BEGIN Records to process
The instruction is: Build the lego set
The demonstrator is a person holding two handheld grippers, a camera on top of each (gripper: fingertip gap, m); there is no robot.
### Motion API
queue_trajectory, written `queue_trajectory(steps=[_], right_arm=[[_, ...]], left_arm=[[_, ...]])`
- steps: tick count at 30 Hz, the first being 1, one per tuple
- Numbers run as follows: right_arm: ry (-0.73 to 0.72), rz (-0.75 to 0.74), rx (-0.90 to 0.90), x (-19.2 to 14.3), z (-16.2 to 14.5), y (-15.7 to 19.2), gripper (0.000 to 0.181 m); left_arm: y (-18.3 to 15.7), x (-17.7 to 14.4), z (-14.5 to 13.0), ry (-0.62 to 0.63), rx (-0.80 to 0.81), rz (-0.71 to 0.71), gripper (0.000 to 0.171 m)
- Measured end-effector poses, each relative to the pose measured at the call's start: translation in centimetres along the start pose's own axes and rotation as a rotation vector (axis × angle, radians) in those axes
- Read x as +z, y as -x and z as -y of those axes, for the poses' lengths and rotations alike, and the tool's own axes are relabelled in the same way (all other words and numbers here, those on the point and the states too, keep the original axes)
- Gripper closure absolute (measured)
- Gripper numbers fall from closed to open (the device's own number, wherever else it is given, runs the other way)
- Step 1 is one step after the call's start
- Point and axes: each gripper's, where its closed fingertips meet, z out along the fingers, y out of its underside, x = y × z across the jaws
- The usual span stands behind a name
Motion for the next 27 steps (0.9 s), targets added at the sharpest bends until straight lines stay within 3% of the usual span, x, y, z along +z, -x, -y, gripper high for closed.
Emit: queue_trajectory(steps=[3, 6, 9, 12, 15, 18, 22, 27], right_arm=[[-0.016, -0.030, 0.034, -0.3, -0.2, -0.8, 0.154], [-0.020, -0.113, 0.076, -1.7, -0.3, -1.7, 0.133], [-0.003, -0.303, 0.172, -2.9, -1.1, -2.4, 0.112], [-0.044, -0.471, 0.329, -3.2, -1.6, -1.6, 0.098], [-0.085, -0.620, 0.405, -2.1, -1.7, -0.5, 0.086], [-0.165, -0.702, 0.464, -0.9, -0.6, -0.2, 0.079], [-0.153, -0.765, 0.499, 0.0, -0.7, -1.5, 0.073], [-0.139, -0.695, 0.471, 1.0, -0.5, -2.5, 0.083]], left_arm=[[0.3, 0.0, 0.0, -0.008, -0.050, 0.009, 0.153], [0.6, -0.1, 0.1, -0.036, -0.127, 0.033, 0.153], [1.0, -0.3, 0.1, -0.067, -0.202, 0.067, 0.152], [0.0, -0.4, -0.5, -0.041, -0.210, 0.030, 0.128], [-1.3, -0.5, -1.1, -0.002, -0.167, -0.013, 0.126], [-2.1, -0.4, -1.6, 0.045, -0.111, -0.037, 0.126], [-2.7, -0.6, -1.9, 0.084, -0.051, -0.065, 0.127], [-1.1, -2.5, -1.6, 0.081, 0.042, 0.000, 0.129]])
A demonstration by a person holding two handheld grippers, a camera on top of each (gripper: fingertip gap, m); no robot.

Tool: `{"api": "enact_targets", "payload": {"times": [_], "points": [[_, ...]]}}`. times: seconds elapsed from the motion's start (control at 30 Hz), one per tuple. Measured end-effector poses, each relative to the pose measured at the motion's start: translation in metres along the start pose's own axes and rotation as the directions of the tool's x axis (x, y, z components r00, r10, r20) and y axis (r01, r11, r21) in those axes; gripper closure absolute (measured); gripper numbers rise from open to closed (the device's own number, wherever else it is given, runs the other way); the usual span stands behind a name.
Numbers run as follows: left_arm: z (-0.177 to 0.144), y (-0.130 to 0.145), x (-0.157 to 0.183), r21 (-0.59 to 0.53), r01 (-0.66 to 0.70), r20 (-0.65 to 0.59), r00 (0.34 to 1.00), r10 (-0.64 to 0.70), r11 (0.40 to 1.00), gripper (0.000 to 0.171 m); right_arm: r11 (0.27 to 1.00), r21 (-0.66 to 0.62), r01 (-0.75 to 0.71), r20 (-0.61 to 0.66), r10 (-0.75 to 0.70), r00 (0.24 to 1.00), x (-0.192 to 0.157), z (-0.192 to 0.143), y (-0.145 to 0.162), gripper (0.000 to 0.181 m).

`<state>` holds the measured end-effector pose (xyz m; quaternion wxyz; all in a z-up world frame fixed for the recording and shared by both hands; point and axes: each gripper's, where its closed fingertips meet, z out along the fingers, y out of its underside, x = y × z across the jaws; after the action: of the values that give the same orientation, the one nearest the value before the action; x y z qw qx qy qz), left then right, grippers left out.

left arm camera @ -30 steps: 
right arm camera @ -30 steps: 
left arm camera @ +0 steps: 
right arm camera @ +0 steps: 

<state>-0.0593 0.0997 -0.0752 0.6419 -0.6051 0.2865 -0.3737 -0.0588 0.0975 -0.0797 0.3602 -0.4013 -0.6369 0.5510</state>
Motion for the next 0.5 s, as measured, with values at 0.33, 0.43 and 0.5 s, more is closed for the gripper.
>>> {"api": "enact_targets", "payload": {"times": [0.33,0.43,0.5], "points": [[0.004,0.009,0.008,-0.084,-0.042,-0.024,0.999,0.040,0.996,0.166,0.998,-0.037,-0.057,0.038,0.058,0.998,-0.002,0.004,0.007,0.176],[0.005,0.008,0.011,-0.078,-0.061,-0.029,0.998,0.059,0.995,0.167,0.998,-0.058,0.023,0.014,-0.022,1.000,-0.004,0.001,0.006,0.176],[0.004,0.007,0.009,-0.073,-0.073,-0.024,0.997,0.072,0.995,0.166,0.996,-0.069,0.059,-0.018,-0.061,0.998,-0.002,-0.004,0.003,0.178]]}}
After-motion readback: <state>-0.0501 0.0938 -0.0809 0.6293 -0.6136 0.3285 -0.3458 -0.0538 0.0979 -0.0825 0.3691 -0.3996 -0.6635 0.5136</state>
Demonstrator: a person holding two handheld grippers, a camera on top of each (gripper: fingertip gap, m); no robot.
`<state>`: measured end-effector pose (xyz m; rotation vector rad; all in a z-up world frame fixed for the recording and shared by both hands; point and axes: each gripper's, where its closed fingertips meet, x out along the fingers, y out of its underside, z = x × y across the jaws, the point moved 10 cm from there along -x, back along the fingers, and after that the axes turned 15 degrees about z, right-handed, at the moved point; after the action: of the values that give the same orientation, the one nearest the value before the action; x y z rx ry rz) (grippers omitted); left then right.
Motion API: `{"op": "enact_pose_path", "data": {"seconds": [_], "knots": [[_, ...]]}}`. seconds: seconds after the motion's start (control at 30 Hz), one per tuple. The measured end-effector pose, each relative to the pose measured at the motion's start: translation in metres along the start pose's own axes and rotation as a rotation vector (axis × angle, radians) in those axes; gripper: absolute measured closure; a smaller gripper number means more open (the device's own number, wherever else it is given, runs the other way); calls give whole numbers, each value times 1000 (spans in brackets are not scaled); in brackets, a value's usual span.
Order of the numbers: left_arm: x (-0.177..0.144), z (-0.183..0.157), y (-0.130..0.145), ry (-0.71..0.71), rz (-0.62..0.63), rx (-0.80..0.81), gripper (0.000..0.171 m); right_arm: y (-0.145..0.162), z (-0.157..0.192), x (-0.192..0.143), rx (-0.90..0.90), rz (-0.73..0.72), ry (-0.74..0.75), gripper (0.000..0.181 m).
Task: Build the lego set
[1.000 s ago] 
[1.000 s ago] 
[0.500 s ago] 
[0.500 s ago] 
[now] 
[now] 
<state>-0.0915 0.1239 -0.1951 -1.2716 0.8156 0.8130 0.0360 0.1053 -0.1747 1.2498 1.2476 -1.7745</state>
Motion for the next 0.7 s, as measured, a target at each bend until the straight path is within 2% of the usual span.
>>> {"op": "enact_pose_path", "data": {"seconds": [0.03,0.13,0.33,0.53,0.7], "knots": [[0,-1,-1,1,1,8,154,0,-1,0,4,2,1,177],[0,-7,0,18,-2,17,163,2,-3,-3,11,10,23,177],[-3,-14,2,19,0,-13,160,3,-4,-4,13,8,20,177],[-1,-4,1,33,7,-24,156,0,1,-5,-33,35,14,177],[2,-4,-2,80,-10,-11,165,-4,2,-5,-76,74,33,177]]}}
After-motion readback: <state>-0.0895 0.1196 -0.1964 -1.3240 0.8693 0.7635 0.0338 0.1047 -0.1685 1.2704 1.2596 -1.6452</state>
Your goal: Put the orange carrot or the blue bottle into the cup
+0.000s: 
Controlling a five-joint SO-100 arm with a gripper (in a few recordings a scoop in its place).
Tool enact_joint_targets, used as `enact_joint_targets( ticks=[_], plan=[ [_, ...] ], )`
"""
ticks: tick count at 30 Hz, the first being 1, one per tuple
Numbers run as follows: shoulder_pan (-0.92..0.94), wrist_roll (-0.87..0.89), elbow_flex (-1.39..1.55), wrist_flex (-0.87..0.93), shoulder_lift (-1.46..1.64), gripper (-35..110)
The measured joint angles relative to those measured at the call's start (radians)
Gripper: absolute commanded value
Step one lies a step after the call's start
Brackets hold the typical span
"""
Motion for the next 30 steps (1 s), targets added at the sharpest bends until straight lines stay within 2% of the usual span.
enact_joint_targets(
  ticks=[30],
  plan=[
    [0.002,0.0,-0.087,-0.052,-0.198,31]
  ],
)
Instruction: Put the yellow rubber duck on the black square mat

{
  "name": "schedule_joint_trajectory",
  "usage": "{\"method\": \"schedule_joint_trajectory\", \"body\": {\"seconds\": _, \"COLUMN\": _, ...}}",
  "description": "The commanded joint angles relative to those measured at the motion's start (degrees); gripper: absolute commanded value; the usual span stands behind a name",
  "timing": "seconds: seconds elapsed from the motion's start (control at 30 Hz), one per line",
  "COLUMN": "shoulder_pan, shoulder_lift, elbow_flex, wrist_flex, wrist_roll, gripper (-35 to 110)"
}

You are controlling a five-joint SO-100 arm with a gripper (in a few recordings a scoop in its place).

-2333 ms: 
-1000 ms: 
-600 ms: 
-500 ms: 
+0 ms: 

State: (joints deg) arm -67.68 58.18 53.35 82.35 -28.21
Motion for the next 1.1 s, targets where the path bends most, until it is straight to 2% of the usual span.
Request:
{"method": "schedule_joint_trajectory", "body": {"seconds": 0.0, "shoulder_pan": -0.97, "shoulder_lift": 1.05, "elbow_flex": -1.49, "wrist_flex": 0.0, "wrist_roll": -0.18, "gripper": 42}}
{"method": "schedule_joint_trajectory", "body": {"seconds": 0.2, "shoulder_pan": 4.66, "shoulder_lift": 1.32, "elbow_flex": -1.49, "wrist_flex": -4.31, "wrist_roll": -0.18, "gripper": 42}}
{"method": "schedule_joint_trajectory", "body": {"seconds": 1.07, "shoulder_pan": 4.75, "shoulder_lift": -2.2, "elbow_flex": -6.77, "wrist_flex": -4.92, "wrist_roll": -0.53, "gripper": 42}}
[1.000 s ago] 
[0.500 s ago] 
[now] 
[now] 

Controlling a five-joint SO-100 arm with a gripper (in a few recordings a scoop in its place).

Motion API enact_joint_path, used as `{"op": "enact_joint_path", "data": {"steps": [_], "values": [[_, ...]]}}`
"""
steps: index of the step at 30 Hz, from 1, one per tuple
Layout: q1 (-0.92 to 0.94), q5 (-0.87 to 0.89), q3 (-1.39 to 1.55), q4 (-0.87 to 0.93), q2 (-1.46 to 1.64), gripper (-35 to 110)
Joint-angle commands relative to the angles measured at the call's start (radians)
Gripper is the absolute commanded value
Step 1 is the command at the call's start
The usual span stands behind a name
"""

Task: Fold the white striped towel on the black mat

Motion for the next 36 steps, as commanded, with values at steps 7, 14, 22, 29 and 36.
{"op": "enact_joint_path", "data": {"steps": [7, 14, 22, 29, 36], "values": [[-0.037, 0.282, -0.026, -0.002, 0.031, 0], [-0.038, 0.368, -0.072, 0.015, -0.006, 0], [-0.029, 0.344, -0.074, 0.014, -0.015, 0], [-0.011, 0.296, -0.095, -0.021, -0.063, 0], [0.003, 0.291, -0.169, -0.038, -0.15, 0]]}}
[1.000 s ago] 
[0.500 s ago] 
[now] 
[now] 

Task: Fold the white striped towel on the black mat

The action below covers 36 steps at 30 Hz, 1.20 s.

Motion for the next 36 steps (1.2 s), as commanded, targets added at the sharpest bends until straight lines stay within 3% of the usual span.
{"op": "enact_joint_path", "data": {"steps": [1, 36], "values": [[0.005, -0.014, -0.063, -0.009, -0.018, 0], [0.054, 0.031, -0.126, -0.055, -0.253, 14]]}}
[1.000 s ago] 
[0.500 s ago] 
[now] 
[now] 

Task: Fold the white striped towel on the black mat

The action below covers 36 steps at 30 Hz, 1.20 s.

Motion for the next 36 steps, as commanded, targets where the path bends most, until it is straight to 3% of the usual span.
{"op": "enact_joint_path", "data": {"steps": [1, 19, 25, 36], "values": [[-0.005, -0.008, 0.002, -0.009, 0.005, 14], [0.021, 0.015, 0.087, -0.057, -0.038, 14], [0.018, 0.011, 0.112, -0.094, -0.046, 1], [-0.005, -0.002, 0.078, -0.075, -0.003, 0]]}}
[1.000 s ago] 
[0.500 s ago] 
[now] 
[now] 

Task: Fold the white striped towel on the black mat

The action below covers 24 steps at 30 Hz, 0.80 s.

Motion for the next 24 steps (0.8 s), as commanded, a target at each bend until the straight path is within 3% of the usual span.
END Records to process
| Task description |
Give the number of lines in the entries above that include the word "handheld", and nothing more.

| Exercise output |
3